Evidence & guidelines

The fracture-reduction evidence for these agents comes from large randomized controlled trials (Black et al., 2007; Cummings et al., 2009; Neer et al., 2001; Cosman et al., 2016), and authoritative clinician guidance synthesizes this evidence into recommendations (Cosman et al., 2014). The present entry summarizes the evidence base rather than reproducing specific recommendations.

History

Bisphosphonates became the foundation of osteoporosis therapy in the 1990s and 2000s.

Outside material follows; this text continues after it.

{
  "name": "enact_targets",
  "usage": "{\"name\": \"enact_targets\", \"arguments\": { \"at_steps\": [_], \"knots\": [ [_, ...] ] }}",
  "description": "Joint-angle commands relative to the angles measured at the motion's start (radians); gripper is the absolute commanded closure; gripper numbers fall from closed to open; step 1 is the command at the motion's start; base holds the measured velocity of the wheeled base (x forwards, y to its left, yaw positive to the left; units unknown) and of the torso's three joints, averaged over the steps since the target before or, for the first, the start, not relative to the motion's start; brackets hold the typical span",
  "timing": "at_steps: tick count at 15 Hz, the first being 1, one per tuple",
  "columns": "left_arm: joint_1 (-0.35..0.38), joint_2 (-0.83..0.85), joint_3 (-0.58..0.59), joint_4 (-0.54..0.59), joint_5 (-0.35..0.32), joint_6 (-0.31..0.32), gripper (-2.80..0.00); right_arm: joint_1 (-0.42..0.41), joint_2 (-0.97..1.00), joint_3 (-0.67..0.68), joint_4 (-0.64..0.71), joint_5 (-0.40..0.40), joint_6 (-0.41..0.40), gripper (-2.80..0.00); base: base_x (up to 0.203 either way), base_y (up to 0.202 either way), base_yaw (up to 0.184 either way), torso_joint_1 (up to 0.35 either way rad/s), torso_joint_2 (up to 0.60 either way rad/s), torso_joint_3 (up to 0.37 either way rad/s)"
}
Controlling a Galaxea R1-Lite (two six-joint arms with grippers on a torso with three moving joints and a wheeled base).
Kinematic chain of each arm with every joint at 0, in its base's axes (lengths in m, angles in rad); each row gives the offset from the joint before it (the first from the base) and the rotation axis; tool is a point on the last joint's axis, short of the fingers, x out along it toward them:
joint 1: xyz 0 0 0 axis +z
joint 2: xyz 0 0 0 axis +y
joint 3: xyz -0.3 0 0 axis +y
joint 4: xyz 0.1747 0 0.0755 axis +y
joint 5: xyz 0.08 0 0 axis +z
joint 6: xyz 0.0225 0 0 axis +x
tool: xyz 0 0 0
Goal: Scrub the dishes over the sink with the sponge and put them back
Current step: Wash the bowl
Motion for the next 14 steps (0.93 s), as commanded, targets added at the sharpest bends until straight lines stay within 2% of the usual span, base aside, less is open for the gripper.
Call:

The elucidation of the RANKL and WNT/sclerostin pathways then enabled targeted biologics — denosumab against RANKL and romosozumab against sclerostin — while parathyroid-hormone analogues introduced an anabolic strategy, broadening treatment from purely slowing resorption to actively building bone.

Key figures

Dennis M. Black
Steven R. Cummings
Robert M. Neer
Felicia Cosman

Seminal works

black-2007
cummings-2009
neer-2001
cosman-2016-frame

Frequently asked questions

What is the difference between antiresorptive and anabolic osteoporosis drugs?: Antiresorptive drugs (such as bisphosphonates and denosumab) slow the breakdown of bone by suppressing osteoclasts, whereas anabolic drugs (such as teriparatide and romosozumab) stimulate osteoblasts to build new bone.
How do these drugs relate to bone remodeling biology?: They act on the same pathways that regulate remodeling: denosumab targets RANKL to limit osteoclasts, romosozumab targets sclerostin to release the WNT brake on formation, and bisphosphonates impair osteoclast function directly.